Start of Block

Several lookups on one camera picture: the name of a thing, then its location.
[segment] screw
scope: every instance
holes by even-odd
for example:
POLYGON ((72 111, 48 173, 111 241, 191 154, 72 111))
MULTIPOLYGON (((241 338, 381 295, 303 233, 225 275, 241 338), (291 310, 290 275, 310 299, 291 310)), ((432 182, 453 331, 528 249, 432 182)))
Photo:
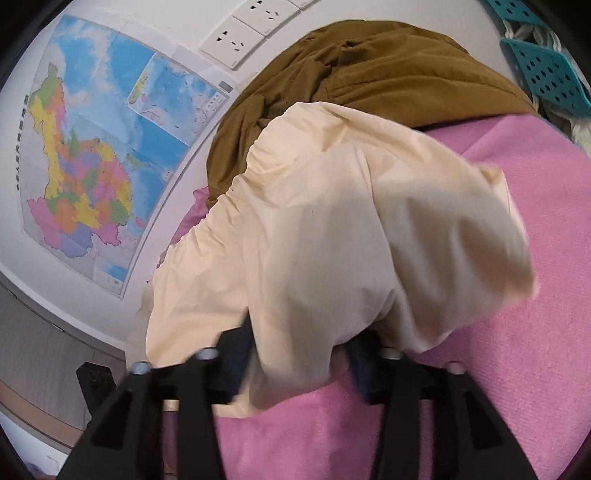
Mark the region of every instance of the screw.
POLYGON ((386 360, 400 360, 402 358, 402 352, 396 348, 382 348, 379 354, 386 360))
POLYGON ((219 352, 217 351, 217 349, 213 348, 213 347, 209 347, 209 348, 202 348, 201 350, 199 350, 197 352, 197 358, 199 358, 200 360, 213 360, 214 358, 217 358, 217 356, 219 355, 219 352))
POLYGON ((131 367, 131 373, 134 375, 145 375, 152 370, 152 365, 148 362, 136 362, 134 366, 131 367))
POLYGON ((464 367, 460 362, 449 362, 446 365, 446 368, 447 371, 452 375, 463 375, 466 373, 466 367, 464 367))

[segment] fabric fold
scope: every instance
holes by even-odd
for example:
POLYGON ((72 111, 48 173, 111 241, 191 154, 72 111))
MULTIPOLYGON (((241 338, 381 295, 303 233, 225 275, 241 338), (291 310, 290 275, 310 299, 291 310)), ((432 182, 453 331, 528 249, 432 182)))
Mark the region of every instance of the fabric fold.
POLYGON ((207 159, 210 207, 246 170, 263 129, 297 102, 335 103, 412 128, 536 113, 517 85, 446 35, 401 22, 337 22, 273 59, 225 114, 207 159))
POLYGON ((502 172, 426 135, 329 103, 273 120, 201 223, 153 279, 147 355, 157 367, 214 345, 251 312, 248 416, 327 384, 335 346, 374 325, 425 351, 536 292, 502 172))

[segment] wall
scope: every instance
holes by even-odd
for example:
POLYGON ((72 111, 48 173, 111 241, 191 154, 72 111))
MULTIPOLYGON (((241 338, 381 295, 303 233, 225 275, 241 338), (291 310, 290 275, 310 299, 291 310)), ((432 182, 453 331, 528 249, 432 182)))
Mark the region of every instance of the wall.
MULTIPOLYGON (((148 24, 197 51, 212 27, 239 0, 74 0, 69 14, 104 8, 148 24)), ((498 32, 479 0, 319 0, 276 32, 234 74, 244 80, 306 32, 345 18, 409 22, 452 36, 477 59, 511 76, 499 48, 498 32)), ((139 256, 123 300, 107 293, 60 263, 29 238, 21 227, 14 188, 19 114, 35 70, 56 22, 35 39, 0 93, 0 271, 33 300, 82 331, 118 348, 124 347, 141 292, 176 225, 192 203, 192 191, 206 185, 207 144, 197 154, 162 209, 139 256)))

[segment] colorful map
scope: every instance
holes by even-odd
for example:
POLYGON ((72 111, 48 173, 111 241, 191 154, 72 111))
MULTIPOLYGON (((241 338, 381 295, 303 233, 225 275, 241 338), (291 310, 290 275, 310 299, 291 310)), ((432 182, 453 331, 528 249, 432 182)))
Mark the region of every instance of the colorful map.
POLYGON ((168 181, 226 100, 145 45, 63 17, 27 104, 25 231, 122 296, 168 181))

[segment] black clamp
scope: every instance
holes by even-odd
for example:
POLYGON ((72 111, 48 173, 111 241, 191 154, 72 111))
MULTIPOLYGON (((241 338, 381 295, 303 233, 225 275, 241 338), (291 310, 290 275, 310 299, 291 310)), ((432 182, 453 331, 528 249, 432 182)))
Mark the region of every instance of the black clamp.
MULTIPOLYGON (((212 405, 228 404, 238 393, 253 347, 247 314, 215 348, 183 364, 134 365, 93 414, 57 480, 161 480, 166 399, 179 400, 179 480, 225 480, 212 405)), ((385 405, 370 480, 417 480, 422 399, 434 405, 433 480, 537 480, 517 440, 461 365, 417 364, 384 348, 371 330, 344 347, 364 400, 385 405)))

End of Block

Required action: Line by line, write out the material above exactly, with no images.

Response:
Several lookups on one camera picture: the name of a thing, then its location.
[segment] screw
scope: every instance
holes by even-odd
for example:
POLYGON ((72 111, 48 173, 111 241, 191 154, 72 111))
MULTIPOLYGON (((241 338, 381 295, 303 233, 225 275, 241 338), (291 310, 290 275, 310 299, 291 310)), ((432 182, 453 331, 528 249, 432 182)))
Photo:
Mark the region of every instance of the screw.
POLYGON ((386 360, 400 360, 402 358, 402 352, 396 348, 382 348, 379 354, 386 360))
POLYGON ((219 352, 217 351, 217 349, 213 348, 213 347, 209 347, 209 348, 202 348, 201 350, 199 350, 197 352, 197 358, 199 358, 200 360, 213 360, 214 358, 217 358, 217 356, 219 355, 219 352))
POLYGON ((131 367, 131 373, 134 375, 145 375, 152 370, 152 365, 148 362, 136 362, 134 366, 131 367))
POLYGON ((464 367, 460 362, 449 362, 446 365, 446 368, 447 371, 452 375, 463 375, 466 373, 466 367, 464 367))

[segment] fabric fold
scope: every instance
holes by even-odd
for example:
POLYGON ((72 111, 48 173, 111 241, 191 154, 72 111))
MULTIPOLYGON (((241 338, 381 295, 303 233, 225 275, 241 338), (291 310, 290 275, 310 299, 291 310)), ((432 182, 453 331, 528 249, 432 182)))
Mark the region of every instance of the fabric fold.
POLYGON ((207 159, 210 207, 246 170, 263 129, 297 102, 335 103, 412 128, 536 113, 517 85, 446 35, 401 22, 337 22, 273 59, 225 114, 207 159))
POLYGON ((502 172, 426 135, 329 103, 273 120, 201 223, 153 279, 147 355, 157 367, 214 345, 251 312, 248 416, 327 384, 335 346, 374 325, 425 351, 536 292, 502 172))

[segment] wall
scope: every instance
holes by even-odd
for example:
POLYGON ((72 111, 48 173, 111 241, 191 154, 72 111))
MULTIPOLYGON (((241 338, 381 295, 303 233, 225 275, 241 338), (291 310, 290 275, 310 299, 291 310)), ((432 182, 453 331, 528 249, 432 182)))
Mark the region of every instance of the wall.
MULTIPOLYGON (((148 24, 197 51, 212 27, 239 0, 74 0, 69 14, 104 8, 148 24)), ((498 32, 479 0, 319 0, 276 32, 234 74, 244 80, 306 32, 345 18, 409 22, 452 36, 477 59, 511 76, 499 48, 498 32)), ((139 256, 123 300, 107 293, 60 263, 29 238, 21 227, 14 188, 19 114, 35 70, 56 22, 35 39, 0 93, 0 271, 33 300, 82 331, 118 348, 124 347, 141 292, 176 225, 192 203, 192 191, 206 185, 207 144, 197 154, 162 209, 139 256)))

[segment] colorful map
scope: every instance
holes by even-odd
for example:
POLYGON ((72 111, 48 173, 111 241, 191 154, 72 111))
MULTIPOLYGON (((241 338, 381 295, 303 233, 225 275, 241 338), (291 310, 290 275, 310 299, 291 310)), ((432 182, 453 331, 528 249, 432 182)))
Mark the region of every instance of the colorful map.
POLYGON ((168 181, 226 100, 145 45, 63 17, 27 104, 25 231, 122 296, 168 181))

[segment] black clamp
scope: every instance
holes by even-odd
for example:
POLYGON ((72 111, 48 173, 111 241, 191 154, 72 111))
MULTIPOLYGON (((241 338, 381 295, 303 233, 225 275, 241 338), (291 310, 290 275, 310 299, 291 310)), ((432 182, 453 331, 528 249, 432 182)))
Mark the region of every instance of the black clamp.
MULTIPOLYGON (((212 405, 228 404, 238 393, 253 347, 247 314, 215 348, 183 364, 134 365, 93 414, 57 480, 161 480, 166 399, 179 400, 179 480, 225 480, 212 405)), ((385 405, 370 480, 417 480, 422 399, 434 405, 433 480, 537 480, 517 440, 461 365, 417 364, 384 348, 371 330, 344 347, 364 400, 385 405)))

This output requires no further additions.